**What this task involves**
Print every entry again exactly, with no pictures.

Extracted data entries
----------

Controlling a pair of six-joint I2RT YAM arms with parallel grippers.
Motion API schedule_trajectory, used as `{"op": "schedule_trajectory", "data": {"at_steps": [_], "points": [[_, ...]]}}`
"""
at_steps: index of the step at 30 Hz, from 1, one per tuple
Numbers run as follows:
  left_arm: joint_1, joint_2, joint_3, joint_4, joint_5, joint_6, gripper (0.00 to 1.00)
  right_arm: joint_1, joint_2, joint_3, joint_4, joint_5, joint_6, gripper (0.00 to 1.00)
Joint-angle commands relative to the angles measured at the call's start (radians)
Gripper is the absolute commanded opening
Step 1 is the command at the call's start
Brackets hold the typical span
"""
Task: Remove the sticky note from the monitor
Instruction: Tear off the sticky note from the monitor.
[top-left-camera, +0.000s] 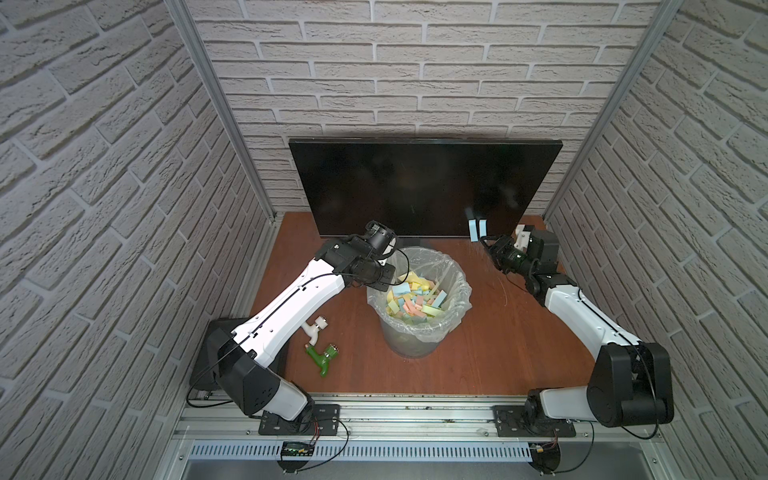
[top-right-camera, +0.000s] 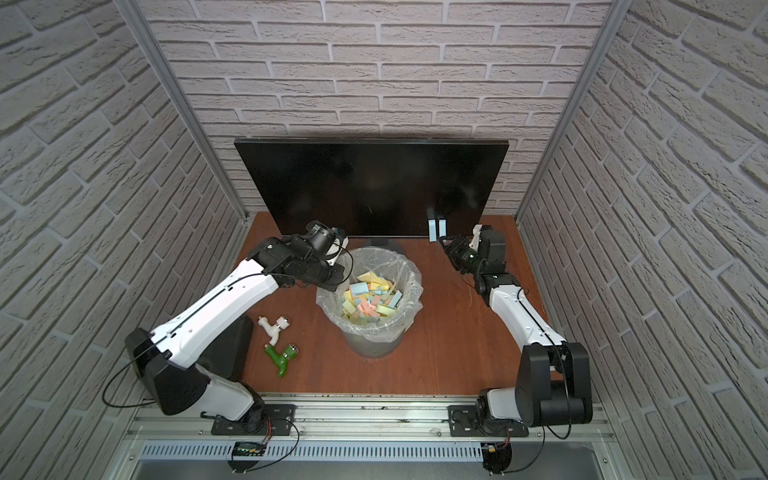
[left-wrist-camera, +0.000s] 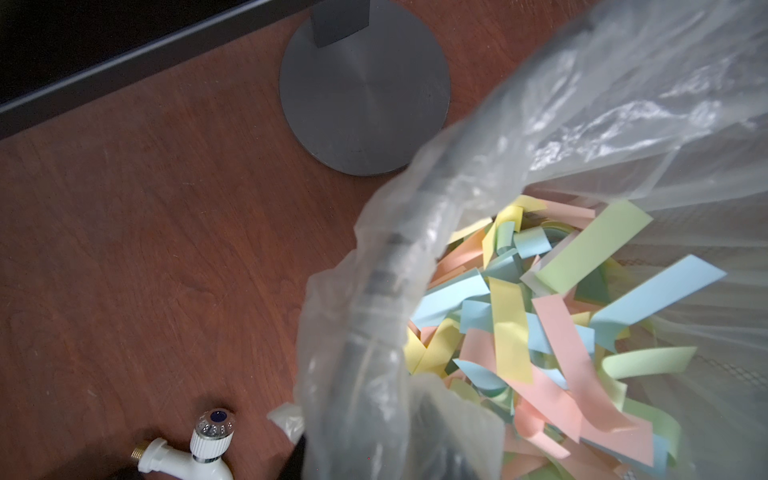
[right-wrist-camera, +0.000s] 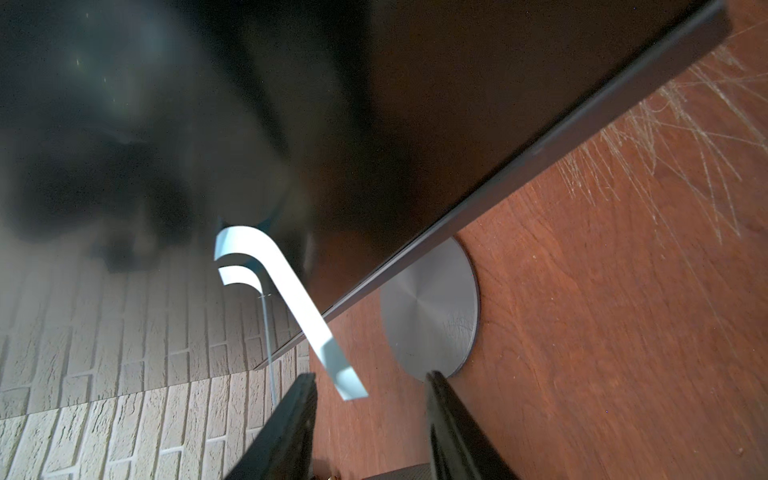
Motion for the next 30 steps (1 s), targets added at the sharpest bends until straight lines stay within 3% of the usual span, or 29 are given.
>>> {"op": "schedule_trajectory", "data": {"at_steps": [1,21,30], "points": [[-0.006,-0.018,-0.003,0.021,0.010,-0.009,0.33,-0.001,0.007,0.040,0.067,-0.008,-0.018,0.46],[-0.008,-0.020,-0.005,0.022,0.012,-0.010,0.33,0.010,0.043,0.090,0.075,-0.005,-0.024,0.36],[-0.007,-0.021,-0.008,0.024,0.012,-0.012,0.33,0.012,0.020,0.074,0.064,0.005,-0.030,0.19]]}}
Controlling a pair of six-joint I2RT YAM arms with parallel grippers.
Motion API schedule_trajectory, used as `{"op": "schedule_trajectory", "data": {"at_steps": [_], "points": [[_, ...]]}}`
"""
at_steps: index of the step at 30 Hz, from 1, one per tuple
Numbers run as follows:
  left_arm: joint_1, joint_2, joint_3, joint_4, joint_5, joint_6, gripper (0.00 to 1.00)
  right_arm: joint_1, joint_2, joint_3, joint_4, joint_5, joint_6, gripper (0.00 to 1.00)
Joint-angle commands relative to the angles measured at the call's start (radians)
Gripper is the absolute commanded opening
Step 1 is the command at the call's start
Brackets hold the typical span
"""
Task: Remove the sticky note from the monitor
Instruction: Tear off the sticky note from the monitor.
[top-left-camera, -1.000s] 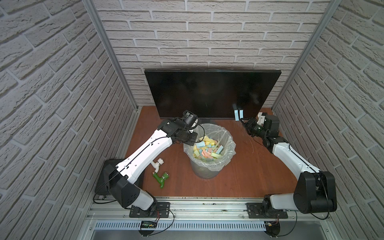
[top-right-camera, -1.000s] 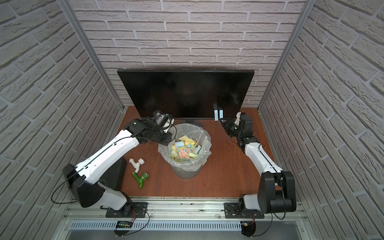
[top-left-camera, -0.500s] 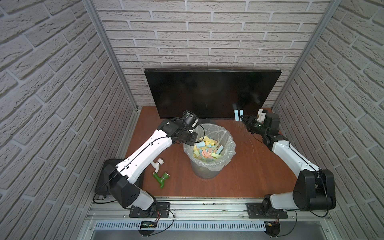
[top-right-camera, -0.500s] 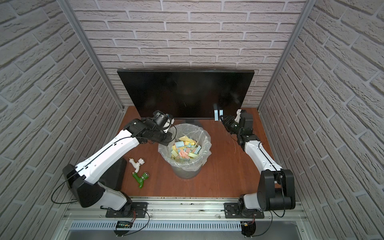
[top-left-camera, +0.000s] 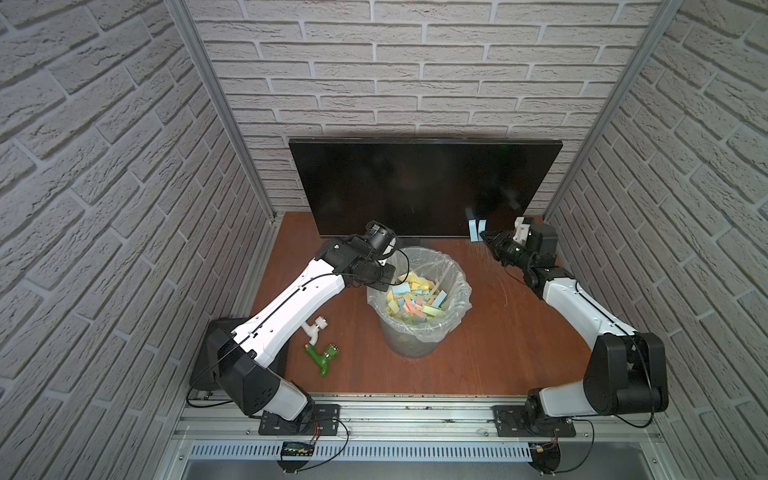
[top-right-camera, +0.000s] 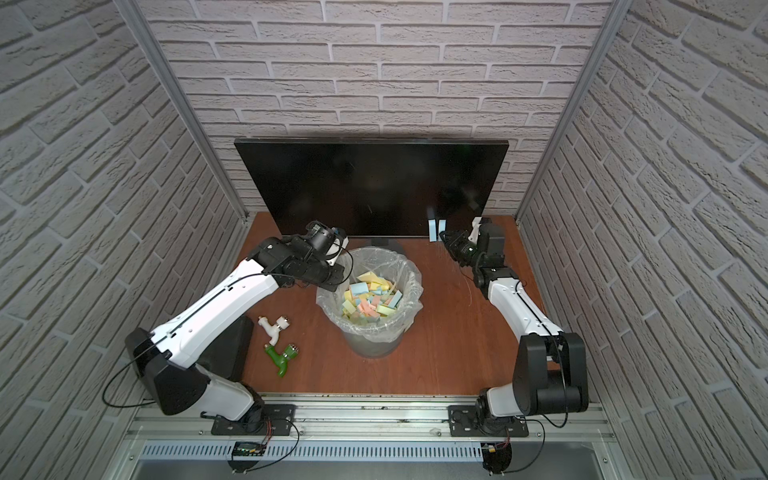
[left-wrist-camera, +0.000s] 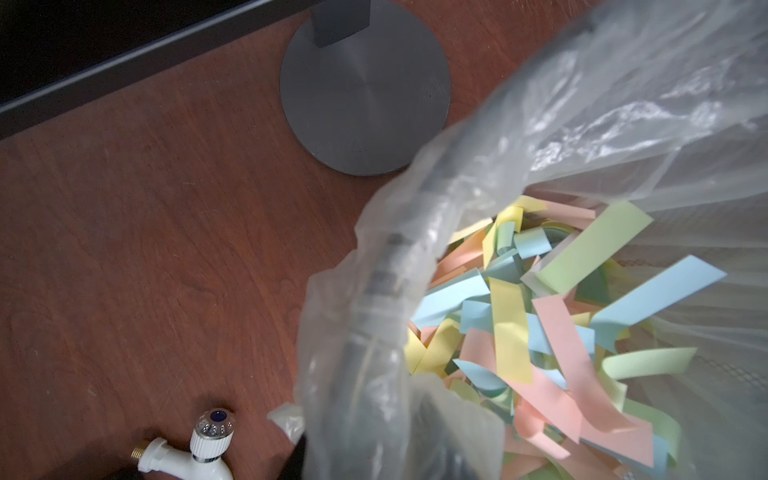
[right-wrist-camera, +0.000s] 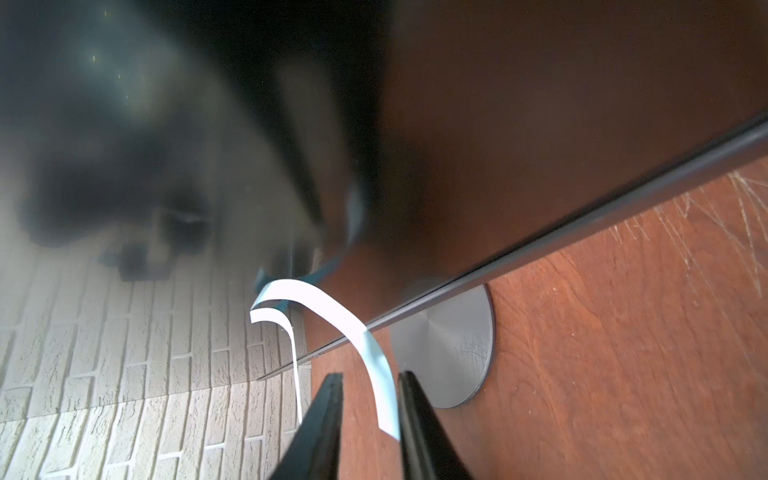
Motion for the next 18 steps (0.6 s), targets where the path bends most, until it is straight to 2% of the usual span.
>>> {"op": "schedule_trajectory", "data": {"at_steps": [1,5,18], "points": [[-0.007,-0.020,-0.008,0.023,0.013,-0.006,0.33,0.006,-0.031,0.010,0.034,0.005,-0.012,0.16],[-0.008,-0.021,-0.006,0.022,0.011,-0.004,0.33,0.005,-0.043,0.009,0.030,0.003,-0.004,0.04],[-0.007,-0.023,-0.011,0.024,0.005,-0.003,0.33,0.007,-0.169,0.002,-0.042,0.000,-0.027,0.03]]}}
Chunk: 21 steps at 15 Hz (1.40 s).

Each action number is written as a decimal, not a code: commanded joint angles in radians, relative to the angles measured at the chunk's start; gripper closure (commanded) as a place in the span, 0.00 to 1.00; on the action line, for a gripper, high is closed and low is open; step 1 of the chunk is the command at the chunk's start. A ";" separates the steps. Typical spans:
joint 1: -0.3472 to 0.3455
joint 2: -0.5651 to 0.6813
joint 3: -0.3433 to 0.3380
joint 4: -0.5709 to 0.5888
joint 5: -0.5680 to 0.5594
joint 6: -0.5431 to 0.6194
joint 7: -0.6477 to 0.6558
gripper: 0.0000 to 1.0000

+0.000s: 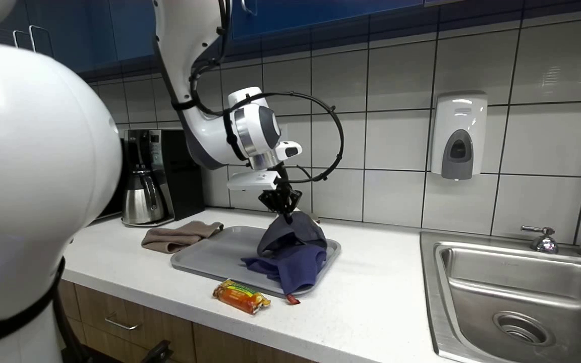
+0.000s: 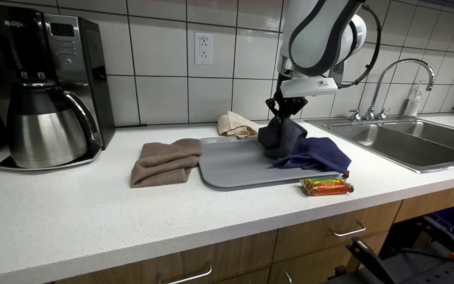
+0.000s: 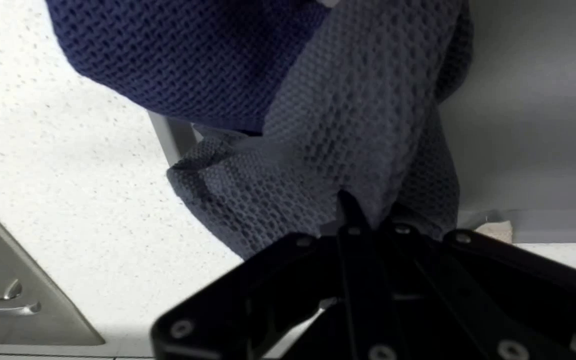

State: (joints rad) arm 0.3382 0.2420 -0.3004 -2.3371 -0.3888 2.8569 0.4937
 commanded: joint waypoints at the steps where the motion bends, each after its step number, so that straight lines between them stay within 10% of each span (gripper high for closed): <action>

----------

**Exercise output**
Controlling a pair of six-joint I2RT YAM arms with parallel grippers.
Motion API schedule_trajectory, used as `{"op": "schedule_trajectory", "data": {"at_steps": [_], "points": [[_, ...]]}}`
"""
at_steps: index of the step at 30 Hz, from 1, one per tuple
Numbers run as follows:
  left_arm: joint_1, joint_2, joint_3, joint_4, joint_5, joint_6, gripper (0.00 to 1.00)
  right_arm: joint_1, joint_2, joint_3, joint_4, joint_5, joint_6, gripper (0.00 to 1.00)
Joint-angle commands relative to the angles measured at the call's start (radians)
Gripper is the absolute commanded opening
Step 1 is the command at the call's start
Brackets hold the typical span
"""
Task: Remove the sticky note from the monitor
Instruction: Tear off the sticky note from the monitor.
[top-left-camera, +0.000s] 
[top-right-camera, +0.000s] 
[left-wrist-camera, +0.000s] 
[right-wrist-camera, +0.000s] 
Motion for the next 30 steps (1 s), targets added at the sharpest bends until straight lines stay within 3% of the usual span, or 29 are given.
>>> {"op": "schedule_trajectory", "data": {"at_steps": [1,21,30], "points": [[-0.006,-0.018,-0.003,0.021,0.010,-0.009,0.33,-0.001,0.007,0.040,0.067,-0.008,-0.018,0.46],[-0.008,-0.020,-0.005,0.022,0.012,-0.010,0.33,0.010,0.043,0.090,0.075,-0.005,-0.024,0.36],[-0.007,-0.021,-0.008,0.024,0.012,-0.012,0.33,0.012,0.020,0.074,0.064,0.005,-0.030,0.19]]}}
Controlling a pair of six-joint I2RT YAM arms with parallel grippers.
Motion API schedule_trajectory, used as `{"op": "schedule_trajectory", "data": {"at_steps": [_], "points": [[_, ...]]}}`
"""
at_steps: index of the step at 30 Hz, from 1, one per tuple
Numbers run as follows:
  left_arm: joint_1, joint_2, joint_3, joint_4, joint_5, joint_6, gripper (0.00 to 1.00)
  right_arm: joint_1, joint_2, joint_3, joint_4, joint_5, joint_6, gripper (0.00 to 1.00)
Joint-angle commands relative to the angles measured at the call's start (radians)
Gripper is the absolute commanded opening
Step 1 is the command at the call's start
Brackets hold the typical span
"""
Task: Remove the sticky note from the monitor
Instruction: Tear off the sticky note from the monitor.
[top-left-camera, -1.000s] 
[top-right-camera, -1.000s] 
[top-left-camera, -0.500s] 
[top-right-camera, -0.500s] 
[top-left-camera, +0.000s] 
[top-right-camera, +0.000s] 
[left-wrist-camera, +0.000s] 
[right-wrist-camera, +0.000s] 
Motion for the next 18 steps (0.6 s), targets where the path bends most, until it is straight to 2% of the usual span.
>>> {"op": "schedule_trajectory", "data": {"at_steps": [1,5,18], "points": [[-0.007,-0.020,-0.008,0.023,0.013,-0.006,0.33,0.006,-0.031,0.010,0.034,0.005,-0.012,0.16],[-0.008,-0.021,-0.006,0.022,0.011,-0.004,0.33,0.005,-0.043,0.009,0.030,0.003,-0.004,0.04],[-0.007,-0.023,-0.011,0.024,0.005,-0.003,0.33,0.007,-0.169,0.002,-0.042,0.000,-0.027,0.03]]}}
Chunk: 21 steps at 15 Hz (1.40 s).

Each action number is written as a decimal, not a code: commanded joint angles in radians, relative to the angles measured at the chunk's start; gripper closure (commanded) as a place in the span, 0.00 to 1.00; on the action line, for a gripper, high is closed and low is open; step 1 of the chunk is the command at the chunk's start. A ";" separates the steps. Typical spans:
joint 1: -0.3472 to 0.3455
joint 2: -0.5651 to 0.6813
joint 3: -0.3433 to 0.3380
joint 4: -0.5709 to 0.5888
joint 5: -0.5680 to 0.5594
joint 6: -0.5431 to 0.6194
joint 7: -0.6477 to 0.6558
gripper: 0.0000 to 1.0000

+0.000s: 
+0.000s: 
+0.000s: 

State: (joints rad) arm 0.3382 0.2420 -0.3004 -2.3371 -0.3888 2.8569 0.4937
 commanded: joint waypoints at the steps where the motion bends, each after its step number, so that straight lines between them stay within 10% of each span (gripper high for closed): <action>

The output has been completed.